Eran unas raíces muy pequeñitas al principio. Tan solo atravesaban la primera tabla de la mesa.
Además, se alimentaba de las gotas de agua que cada noche caían en la mesita de noche cuando Juan dejaba encima el vaso después de beber.
Y fue así como sin que Juan se diese cuenta, el libro se fue transformando en una planta semejante a un geranio.
Por suerte, la planta crecía y crecía poco a poco.
Hasta que un buen día, la planta comenzó a echar ramas, y de las ramas deberían haber brotado hojas.
Pero no fue así.
Lo que realmente habían brotado habían sido pequeños libros.
Al principio eran minúsculos. Eran seguramente libros bebé.
Juan, como llegaba tan cansado todos los días, ni se había dado cuenta. Él solo se tomaba su vaso de agua todas las noches y las gotas que caían en la mesa alimentaban a la planta. El pobre Juan estaba tan acostumbrado a ver ya aquella planta, que hasta pensaba que él incluso la había colocado allí encima de la mesa.
Pero al final, un día, Raquel, la hermana de Juan, fue a visitar a su hermano.
Entró en el cuarto de él y descubrió aquella planta que en vez de hojas daba libros.
No sabía lo que era, pero abrió uno de los libros sin arrancarlo.
Y comenzó a leerlo.
– Oye, Juan, es fantástica esta planta que da libros. Además, este que estoy leyendo es muy interesante.
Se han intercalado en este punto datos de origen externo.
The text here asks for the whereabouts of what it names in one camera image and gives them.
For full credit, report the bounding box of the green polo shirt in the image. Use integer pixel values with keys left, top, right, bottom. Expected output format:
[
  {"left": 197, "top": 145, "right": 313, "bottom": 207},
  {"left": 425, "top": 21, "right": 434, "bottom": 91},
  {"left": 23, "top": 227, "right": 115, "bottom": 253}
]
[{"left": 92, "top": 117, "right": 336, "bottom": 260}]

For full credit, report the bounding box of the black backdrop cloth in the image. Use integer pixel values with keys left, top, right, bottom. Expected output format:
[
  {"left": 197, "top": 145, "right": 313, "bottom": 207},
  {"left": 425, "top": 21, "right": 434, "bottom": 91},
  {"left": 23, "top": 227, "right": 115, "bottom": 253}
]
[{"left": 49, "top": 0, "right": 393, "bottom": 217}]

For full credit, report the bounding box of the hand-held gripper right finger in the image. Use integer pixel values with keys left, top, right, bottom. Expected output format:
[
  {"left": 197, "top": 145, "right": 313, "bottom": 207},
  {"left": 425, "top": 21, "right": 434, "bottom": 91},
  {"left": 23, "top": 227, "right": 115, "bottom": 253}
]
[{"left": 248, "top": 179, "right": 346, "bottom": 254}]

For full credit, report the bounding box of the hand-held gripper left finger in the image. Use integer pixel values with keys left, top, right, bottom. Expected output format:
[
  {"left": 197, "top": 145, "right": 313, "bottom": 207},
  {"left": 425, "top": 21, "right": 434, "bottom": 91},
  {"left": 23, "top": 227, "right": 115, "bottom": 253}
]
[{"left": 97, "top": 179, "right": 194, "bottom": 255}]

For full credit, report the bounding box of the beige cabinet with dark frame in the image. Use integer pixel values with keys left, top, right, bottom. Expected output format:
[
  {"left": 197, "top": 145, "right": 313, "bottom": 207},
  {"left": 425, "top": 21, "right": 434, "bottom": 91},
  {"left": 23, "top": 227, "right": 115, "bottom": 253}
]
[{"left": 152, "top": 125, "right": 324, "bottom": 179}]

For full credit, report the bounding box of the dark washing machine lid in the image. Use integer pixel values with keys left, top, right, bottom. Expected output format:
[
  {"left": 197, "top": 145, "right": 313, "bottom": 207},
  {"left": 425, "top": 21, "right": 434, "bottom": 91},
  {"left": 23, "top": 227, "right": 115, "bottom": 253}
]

Como ya os podéis imaginar, Juan no tenía ni idea de lo que le estaba contando su hermana.
– ¿Te has vuelto loca o qué?
– No. Mira aquí.
Ella le mostró aquel libro y también los otros que colgaban de la planta.
Juan, que entonces no estaba tan cansado, abrió otro libro y le gustó. Además, como eran muy pequeños, se leían muy bien.
– Están bien, ¿no?–reconoció Juan.
Juan estaba tan contento con su planta que enseguida contó aquello a todos sus amigos.
Además, cuando un libro estaba maduro, se caía de la planta y enseguida empezaba a formarse otro.
Juan se dedicó a regalar libros a todos sus amigos.
Las historias de los libros eran preciosas.
Poco a poco, todo el barrio tenía libros del Juan. Pero a él le gustaba sobre todo uno pequeñito que contaba la historia de un perro que quería aprender la lengua de los gatos, pero cuando quería practicarla con ellos, los felinos salían corriendo. Pobrecillo el perro...
Juan estaba decidido a leer aquel libro hasta al final, por eso se lo metió en la carpeta para poder leerlo cuando viajaba en autobús al trabajo.
Pero la alegría del Juan, de sus amigos y de los vecinos, duró poco.
La noticia del árbol que daba libros llegó a los oídos de las autoridades.
Un cierto martes aparecieron en casa del Juan unos agentes forestales del Ayuntamiento para preguntarle si tenía licencia municipal para tener aquella planta exótica.
Juan, lógicamente, no tenía nada, sólo el comprobante de compra del libro, pero eso no servía.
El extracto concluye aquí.